At AWS c5.2xlarge ($0.34/hr, 8 vCPUs):
  86.4M min ÷ 8 cores ÷ 60 = ~180K instance-hours/day
  180K × $0.34 = ~$61K/day = ~$1.83M/month

With spot/preemptible instances (~70% discount):
  ~$550K/month for transcoding compute

Note: AV1 encoding is 10-50× slower than H.264,
so it's only used for the most popular videos where
the bandwidth savings justify the compute cost.

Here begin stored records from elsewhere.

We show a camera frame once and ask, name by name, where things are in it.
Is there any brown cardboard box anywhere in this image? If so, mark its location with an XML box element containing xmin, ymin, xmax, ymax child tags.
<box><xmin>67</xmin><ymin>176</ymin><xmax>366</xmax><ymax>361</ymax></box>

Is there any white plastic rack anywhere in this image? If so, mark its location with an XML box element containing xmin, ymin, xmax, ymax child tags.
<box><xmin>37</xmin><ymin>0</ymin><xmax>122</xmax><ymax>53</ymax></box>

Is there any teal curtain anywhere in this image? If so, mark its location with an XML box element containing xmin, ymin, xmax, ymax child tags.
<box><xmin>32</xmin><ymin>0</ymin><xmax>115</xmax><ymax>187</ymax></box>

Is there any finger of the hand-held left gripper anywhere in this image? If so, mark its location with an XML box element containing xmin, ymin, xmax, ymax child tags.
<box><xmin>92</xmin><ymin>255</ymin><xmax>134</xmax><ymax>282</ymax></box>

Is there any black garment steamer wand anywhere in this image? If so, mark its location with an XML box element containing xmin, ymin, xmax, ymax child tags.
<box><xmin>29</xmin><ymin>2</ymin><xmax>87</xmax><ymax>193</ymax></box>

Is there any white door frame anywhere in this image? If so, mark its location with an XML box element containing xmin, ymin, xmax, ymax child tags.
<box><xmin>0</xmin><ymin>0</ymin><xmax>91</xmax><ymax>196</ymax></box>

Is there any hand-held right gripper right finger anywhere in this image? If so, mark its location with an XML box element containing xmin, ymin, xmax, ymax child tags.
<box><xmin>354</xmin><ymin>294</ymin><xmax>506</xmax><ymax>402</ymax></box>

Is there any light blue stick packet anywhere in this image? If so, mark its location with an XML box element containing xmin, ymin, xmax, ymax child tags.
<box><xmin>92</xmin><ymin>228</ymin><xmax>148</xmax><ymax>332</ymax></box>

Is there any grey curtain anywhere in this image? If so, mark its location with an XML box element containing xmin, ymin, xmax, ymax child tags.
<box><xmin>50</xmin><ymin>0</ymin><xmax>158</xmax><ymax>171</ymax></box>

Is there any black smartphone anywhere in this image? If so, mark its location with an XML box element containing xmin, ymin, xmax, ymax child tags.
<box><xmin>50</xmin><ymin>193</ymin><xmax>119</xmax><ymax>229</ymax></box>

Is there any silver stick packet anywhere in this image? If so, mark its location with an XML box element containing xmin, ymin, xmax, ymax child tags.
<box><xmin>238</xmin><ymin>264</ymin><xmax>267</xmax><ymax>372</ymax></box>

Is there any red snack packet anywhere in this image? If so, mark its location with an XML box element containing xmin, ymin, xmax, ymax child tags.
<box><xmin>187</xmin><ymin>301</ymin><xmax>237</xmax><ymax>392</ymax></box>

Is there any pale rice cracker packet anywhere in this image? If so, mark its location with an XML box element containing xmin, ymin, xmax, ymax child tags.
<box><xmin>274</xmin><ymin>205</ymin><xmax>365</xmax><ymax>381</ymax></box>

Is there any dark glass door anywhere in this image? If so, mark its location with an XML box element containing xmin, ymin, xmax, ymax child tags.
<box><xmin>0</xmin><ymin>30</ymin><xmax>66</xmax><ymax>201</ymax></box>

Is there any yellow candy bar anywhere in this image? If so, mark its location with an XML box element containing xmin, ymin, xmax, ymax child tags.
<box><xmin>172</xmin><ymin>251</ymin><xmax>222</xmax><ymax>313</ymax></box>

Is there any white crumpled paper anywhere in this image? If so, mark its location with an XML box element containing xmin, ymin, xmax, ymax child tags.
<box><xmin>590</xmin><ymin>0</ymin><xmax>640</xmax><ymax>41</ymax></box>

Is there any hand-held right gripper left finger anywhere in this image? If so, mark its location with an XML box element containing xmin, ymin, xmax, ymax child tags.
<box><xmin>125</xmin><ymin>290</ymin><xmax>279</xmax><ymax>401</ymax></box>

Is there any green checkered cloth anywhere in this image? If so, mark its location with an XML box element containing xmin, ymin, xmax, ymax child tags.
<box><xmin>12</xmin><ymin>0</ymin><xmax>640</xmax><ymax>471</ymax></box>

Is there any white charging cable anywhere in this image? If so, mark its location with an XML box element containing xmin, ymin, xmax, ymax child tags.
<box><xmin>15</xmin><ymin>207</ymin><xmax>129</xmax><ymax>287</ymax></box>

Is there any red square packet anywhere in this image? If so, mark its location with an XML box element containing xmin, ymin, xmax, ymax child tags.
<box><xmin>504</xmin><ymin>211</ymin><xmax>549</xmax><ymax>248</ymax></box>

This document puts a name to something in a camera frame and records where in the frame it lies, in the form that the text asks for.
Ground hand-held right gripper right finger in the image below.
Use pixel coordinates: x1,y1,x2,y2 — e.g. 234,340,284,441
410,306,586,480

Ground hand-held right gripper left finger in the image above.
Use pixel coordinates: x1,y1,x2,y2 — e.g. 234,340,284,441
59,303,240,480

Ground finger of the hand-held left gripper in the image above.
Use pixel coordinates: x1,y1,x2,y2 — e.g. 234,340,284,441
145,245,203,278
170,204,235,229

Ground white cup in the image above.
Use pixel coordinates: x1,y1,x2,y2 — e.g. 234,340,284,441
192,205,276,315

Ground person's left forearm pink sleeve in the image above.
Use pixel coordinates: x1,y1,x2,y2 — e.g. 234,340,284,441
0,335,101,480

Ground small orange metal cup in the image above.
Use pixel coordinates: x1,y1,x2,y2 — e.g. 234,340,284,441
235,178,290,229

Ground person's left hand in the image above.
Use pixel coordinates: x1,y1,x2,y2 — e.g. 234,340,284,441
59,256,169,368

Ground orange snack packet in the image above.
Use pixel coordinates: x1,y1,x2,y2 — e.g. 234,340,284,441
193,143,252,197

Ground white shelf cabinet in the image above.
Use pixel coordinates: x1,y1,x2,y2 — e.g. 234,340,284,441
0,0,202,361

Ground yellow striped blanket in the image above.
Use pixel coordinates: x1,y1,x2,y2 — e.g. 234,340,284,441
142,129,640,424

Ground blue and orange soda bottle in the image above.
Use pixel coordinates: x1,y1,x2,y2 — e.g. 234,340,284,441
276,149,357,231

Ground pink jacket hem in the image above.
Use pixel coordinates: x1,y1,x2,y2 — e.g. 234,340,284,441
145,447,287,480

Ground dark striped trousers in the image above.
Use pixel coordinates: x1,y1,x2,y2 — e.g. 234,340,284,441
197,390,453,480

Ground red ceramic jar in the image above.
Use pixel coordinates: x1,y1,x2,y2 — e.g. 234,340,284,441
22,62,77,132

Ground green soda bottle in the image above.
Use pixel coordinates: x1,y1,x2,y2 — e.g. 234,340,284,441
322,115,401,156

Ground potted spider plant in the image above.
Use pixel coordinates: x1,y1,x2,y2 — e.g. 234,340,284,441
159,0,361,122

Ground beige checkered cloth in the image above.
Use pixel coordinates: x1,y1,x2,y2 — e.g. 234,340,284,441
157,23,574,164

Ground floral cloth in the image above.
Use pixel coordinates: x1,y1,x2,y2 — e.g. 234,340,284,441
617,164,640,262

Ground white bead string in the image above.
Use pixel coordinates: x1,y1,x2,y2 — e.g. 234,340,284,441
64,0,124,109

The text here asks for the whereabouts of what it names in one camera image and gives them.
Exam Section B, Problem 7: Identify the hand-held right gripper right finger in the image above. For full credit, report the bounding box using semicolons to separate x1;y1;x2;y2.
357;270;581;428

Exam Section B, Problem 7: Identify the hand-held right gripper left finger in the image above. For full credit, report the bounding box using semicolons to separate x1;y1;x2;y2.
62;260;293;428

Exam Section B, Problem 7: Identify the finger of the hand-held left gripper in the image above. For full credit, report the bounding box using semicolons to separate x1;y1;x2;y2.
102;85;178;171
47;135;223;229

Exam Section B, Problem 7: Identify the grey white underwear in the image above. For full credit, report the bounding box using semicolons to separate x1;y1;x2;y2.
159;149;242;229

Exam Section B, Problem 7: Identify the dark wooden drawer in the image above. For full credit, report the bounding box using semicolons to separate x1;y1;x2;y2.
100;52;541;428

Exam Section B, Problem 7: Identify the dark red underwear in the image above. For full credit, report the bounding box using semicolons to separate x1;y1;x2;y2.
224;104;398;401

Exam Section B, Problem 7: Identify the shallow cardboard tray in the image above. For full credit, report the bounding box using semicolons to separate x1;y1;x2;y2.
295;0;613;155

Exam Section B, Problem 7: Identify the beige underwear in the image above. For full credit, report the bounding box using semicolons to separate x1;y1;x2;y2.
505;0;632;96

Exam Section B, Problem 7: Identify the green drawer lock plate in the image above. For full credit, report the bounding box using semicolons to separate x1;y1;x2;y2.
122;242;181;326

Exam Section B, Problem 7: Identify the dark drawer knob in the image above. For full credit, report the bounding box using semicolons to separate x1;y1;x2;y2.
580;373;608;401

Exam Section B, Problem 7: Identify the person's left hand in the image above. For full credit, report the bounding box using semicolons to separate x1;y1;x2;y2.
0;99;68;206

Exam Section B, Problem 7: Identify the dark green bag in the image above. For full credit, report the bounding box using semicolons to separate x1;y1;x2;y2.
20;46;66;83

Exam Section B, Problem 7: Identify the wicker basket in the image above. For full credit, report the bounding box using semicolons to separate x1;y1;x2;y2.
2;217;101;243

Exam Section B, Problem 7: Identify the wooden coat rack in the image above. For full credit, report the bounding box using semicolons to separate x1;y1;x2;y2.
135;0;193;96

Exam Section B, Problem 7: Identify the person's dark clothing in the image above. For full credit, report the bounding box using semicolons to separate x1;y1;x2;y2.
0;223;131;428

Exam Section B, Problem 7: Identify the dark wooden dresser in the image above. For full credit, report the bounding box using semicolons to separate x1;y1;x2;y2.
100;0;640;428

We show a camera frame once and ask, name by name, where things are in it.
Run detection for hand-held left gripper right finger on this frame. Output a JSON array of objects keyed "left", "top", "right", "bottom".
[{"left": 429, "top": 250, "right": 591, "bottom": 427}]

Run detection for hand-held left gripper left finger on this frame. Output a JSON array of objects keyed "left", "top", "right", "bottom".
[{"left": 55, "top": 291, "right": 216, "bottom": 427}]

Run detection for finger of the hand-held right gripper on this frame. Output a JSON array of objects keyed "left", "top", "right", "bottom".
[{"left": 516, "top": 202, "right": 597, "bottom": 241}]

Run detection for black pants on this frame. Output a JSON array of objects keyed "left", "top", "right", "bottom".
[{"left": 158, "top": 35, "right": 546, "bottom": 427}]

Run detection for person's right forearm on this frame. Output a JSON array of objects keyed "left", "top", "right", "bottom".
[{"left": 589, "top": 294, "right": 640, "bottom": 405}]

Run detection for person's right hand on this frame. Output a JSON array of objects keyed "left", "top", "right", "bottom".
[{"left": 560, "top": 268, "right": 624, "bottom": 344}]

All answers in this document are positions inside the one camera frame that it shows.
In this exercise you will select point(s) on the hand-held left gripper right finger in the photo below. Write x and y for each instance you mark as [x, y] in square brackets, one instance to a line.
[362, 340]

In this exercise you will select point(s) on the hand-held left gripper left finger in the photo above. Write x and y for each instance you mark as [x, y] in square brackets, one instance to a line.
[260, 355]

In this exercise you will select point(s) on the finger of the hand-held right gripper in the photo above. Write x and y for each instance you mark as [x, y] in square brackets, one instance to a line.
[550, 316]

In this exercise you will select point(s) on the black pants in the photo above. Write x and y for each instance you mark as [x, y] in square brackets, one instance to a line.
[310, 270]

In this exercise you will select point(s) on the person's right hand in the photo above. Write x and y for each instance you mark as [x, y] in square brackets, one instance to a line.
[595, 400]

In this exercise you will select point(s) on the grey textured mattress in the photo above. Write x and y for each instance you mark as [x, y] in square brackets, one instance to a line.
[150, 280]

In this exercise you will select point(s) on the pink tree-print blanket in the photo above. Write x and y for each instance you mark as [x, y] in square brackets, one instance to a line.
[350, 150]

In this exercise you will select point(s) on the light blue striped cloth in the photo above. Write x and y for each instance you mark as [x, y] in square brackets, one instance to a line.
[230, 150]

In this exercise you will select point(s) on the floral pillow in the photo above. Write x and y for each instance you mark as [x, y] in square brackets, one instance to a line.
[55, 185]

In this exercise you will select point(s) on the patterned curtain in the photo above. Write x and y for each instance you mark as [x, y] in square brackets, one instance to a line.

Fault Tolerance & Reliability

At YouTube's scale, failures are not exceptions — they are the norm. The system must gracefully handle:

Transcoding worker crashes — each segment job is idempotent; the queue redelivers failed segments to another worker. A video is only marked "complete" when ALL segments are done (tracked in a completion counter in Redis)
CDN edge failure — clients automatically fall back to the next-nearest edge. The player detects segment download failures and retries with a different CDN hostname
Database shard failure — Vitess maintains synchronous replicas per shard. Automated failover promotes a replica to primary within seconds
Blob storage corruption — GCS/S3 use erasure coding (e.g., Reed-Solomon) and cross-region replication. 11 nines durability means less than 1 object lost per 10 billion per year
Regional outage — traffic is rerouted to the next-nearest region via global load balancing. CDN edges in unaffected regions continue serving cached content

Circuit Breaker Pattern

# Circuit breaker for transcoding service calls
class CircuitBreaker:
    CLOSED = 'closed'      # normal operation
    OPEN = 'open'          # failing, reject requests
    HALF_OPEN = 'half_open' # testing if service recovered

    def __init__(self, failure_threshold=5, timeout_sec=30):
        self.state = self.CLOSED
        self.failure_count = 0
        self.threshold = failure_threshold
        self.timeout = timeout_sec
        self.last_failure_time = None

    def call(self, func, *args, **kwargs):
        if self.state == self.OPEN:
            if time.time() - self.last_failure_time > self.timeout:
                self.state = self.HALF_OPEN
            else:
                raise ServiceUnavailableError("Circuit breaker OPEN")

        try:
            result = func(*args, **kwargs)
            if self.state == self.HALF_OPEN:
                self.state = self.CLOSED
                self.failure_count = 0
            return result
        except Exception as e:
            self.failure_count += 1
            self.last_failure_time = time.time()
            if self.failure_count >= self.threshold:
                self.state = self.OPEN
            raise

Summary & Interview Tips

Component	Technology	Key Design Decision
Upload	Resumable upload → Kafka → worker fleet	Async processing, segment-level parallelism
Transcoding	FFmpeg, H.264/VP9/AV1, DAG scheduler	Pre-transcode all formats; AV1 only for popular
Streaming	HLS/DASH, adaptive bitrate	Buffer-based ABR, 4-sec segments
Storage	GCS/S3, tiered (hot/warm/cold/archive)	Long-tail → cold; popular → multi-region hot
Metadata DB	MySQL + Vitess (sharded)	Shard by video_id; secondary indexes for lookups
Search	Elasticsearch + ML re-ranker	BM25 retrieval → neural ranking
Recommendations	ALS + deep ranking model	Optimize for watch time, not clicks
CDN	Google Global Cache (ISP-level)	3-tier cache hierarchy, own infra to save costs
View counting	Kafka → Flink → Redis HLL → MySQL	Eventual consistency, batch aggregation
Comments	Separate microservice, sharded by video_id	Isolated blast radius, ML moderation

Interview key points: (1) Clearly separate the upload (write) and streaming (read) paths — they have completely different requirements. (2) Emphasize CDN as the primary serving layer — origin servers should rarely be hit. (3) Discuss codec trade-offs (H.264 vs VP9 vs AV1). (4) Explain why view counts use eventual consistency. (5) Mention cost — bandwidth egress is the dominant expense. (6) Talk about the recommendation engine as the core business differentiator.